▸ **PROBLEM TO SOLVE**:
After reading the lines below, count those that contain "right" and give the count alone.
_ _ _ _ _
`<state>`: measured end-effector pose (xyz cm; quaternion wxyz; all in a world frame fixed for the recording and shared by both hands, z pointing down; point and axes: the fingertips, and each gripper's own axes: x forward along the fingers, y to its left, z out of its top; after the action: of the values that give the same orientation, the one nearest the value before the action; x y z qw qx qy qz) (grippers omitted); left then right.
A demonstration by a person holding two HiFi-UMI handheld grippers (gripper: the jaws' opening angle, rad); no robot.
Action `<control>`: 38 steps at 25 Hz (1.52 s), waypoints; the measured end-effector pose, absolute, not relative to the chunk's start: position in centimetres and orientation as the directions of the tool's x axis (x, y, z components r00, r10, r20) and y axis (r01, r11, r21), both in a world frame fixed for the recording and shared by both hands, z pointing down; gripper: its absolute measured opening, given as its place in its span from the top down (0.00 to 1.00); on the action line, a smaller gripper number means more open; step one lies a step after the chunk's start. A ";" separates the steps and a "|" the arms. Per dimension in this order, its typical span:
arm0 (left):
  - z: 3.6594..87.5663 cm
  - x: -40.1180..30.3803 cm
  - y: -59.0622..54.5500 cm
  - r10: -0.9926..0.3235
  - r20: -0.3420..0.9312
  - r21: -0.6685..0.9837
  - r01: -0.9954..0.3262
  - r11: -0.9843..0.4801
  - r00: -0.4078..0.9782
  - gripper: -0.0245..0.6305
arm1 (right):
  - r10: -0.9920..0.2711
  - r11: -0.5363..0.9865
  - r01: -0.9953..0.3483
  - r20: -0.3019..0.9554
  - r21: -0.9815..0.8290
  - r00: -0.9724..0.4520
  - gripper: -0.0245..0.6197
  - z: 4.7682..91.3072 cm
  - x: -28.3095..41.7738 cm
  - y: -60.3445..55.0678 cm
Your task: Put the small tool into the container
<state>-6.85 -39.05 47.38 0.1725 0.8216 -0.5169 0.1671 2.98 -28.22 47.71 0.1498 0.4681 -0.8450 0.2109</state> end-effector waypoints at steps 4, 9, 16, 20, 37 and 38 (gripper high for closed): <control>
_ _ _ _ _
▸ **EXERCISE SOLUTION**:
2